All of which is to say, WPA2 in passphrase (PSK) mode never actually provided meaningful encryption against other people on the network. :( Someone forgot to tell the protocol designers that Diffie-Hellman exists. Using Diffie-Hellman would achieve both removing the exploit where you observe the four-way handshake, and providing for forward secrecy too.
Without contradicting your observation, I want to mention that virtually anything important you do on the Internet these days--from online banking to Google searches to reading Hacker News--is protected by a second independent layer of encryption: HTTPS. I'm not excusing the WPA2 flaws, but I do think that your bank info, web searches, and Hacker News comments are secure even at the mall.
If someone can offer a credible explanation of why online banking or other HTTPS activity is insecure on public wifi, I'd like to hear it please.
from the article:
> they won’t be able to pretend to be a secure site like your bank on the wifi, but they can definitely pretend to be non-secure resources
Also, HTTPS doesn't protect domain names. If you're making TLS connections to (e.g.) a porn site over WiFi, the other people sharing your connection don't need to decrypt your traffic to know what you're doing.

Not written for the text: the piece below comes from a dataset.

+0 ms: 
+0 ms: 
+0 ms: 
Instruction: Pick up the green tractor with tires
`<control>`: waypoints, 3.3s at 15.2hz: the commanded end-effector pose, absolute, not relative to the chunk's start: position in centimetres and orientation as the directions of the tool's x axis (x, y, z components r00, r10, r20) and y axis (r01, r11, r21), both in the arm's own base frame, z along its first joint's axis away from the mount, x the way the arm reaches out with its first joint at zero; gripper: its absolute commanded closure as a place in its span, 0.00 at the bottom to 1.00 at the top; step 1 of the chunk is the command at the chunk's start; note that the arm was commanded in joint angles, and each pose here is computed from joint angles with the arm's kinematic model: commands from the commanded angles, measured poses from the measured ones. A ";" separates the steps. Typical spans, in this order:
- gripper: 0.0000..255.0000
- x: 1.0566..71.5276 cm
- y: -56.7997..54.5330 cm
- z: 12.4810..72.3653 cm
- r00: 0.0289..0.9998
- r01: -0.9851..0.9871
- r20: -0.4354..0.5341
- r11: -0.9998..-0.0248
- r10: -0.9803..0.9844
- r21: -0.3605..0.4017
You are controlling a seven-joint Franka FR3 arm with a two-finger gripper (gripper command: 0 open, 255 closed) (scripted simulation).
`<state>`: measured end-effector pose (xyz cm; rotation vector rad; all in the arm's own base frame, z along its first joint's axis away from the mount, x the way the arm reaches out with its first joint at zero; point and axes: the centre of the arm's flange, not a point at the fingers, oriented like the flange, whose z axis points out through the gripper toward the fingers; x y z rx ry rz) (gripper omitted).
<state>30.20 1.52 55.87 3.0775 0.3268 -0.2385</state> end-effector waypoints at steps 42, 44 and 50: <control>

Update 2: Apparently anything captured along with the device handshake can be decrypted after the fact if the attacker learns the password used at that time. (Source: https://www.google.com/amp/s/mrncciew.com/2014/08/16/decrypt...) So to decrypt all traffic an attacker would only need to compromise any machine which has the password saved. (Assuming they see the handshake for the device connection.) This indicates that regularly rotating the password (To something unpredictable) has some limited value.

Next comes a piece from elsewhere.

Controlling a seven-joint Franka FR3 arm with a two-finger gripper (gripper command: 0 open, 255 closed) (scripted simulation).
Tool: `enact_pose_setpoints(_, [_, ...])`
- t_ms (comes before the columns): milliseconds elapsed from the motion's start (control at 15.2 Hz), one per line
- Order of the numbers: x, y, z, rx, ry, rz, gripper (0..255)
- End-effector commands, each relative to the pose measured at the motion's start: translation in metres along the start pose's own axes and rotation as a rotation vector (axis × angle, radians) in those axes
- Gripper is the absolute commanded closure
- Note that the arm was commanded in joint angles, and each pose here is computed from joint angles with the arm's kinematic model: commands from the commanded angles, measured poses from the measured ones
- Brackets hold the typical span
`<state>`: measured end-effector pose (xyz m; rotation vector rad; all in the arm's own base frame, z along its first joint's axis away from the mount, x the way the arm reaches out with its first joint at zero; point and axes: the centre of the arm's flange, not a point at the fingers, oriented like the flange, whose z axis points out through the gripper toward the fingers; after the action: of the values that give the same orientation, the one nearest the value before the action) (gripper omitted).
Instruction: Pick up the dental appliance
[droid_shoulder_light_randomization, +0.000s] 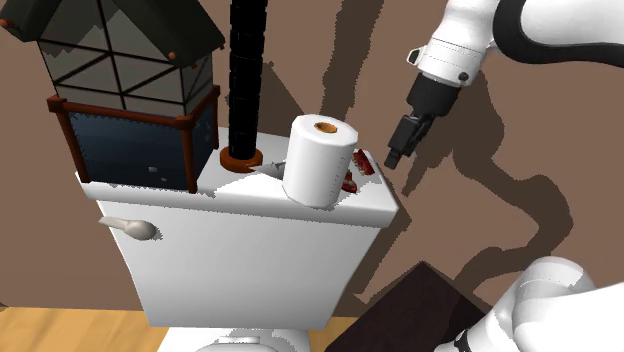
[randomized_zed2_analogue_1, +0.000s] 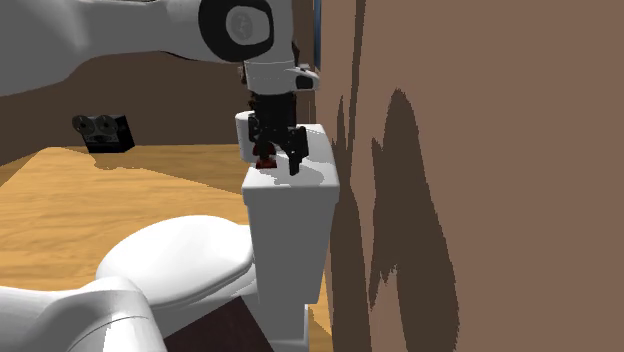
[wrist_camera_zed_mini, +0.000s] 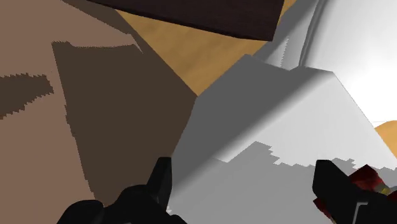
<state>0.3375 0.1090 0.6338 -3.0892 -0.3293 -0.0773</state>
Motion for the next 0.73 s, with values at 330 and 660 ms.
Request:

Where did WEP and WPA2 come from, anyway? What's the historical reason we aren't all using TLS to connect to our APs?
Because it’s insanely impractical for home use? Hey, here’s your new WiFi router. Just install this new root CA on all your devices, create a device cert for each machine and install that very as well, and don’t forget you need to re-do this every year...

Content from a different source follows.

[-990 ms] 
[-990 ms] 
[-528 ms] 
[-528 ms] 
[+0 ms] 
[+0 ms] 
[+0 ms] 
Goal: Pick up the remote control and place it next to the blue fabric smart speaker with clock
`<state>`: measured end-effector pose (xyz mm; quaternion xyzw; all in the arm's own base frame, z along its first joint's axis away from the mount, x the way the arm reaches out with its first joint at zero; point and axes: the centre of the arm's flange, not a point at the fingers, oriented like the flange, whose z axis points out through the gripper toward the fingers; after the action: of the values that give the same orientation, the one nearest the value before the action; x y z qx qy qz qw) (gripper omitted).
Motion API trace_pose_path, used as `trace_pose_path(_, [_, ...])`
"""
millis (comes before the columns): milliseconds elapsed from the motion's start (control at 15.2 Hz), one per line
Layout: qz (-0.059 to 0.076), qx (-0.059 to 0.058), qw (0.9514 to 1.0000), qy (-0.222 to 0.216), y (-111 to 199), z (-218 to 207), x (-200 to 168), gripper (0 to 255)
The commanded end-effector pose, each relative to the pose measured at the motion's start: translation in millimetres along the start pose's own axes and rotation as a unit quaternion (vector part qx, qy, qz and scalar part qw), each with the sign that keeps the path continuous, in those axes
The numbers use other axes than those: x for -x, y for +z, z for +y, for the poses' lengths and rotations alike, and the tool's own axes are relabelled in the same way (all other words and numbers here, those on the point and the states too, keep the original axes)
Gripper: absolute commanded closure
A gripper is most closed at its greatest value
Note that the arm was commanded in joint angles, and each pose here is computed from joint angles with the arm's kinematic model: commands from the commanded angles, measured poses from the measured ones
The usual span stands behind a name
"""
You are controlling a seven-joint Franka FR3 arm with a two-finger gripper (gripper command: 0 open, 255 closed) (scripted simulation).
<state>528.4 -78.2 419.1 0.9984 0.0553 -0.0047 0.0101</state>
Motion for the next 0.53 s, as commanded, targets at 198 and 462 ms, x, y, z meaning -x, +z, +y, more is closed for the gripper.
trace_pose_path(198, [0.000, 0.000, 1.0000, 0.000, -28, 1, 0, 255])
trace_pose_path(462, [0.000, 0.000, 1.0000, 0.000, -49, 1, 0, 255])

"So how does one verify that the downloaded cert is the original? The same way the CAs do. Perform a DNS lookup, make a web request, trust the result. The addition of HPKP would indicate that people find the CA model untrustworthy, solving the problem with trust on first use key continuity. Why not cut out the middle man? Protesting the CAs is admittedly pretty futile, but if I can’t do it, who can?"
It's just not practical for consumer and small-business setups.
The problem with TLS is that it’s client authentication kinda sucks and isn’t easy to manage.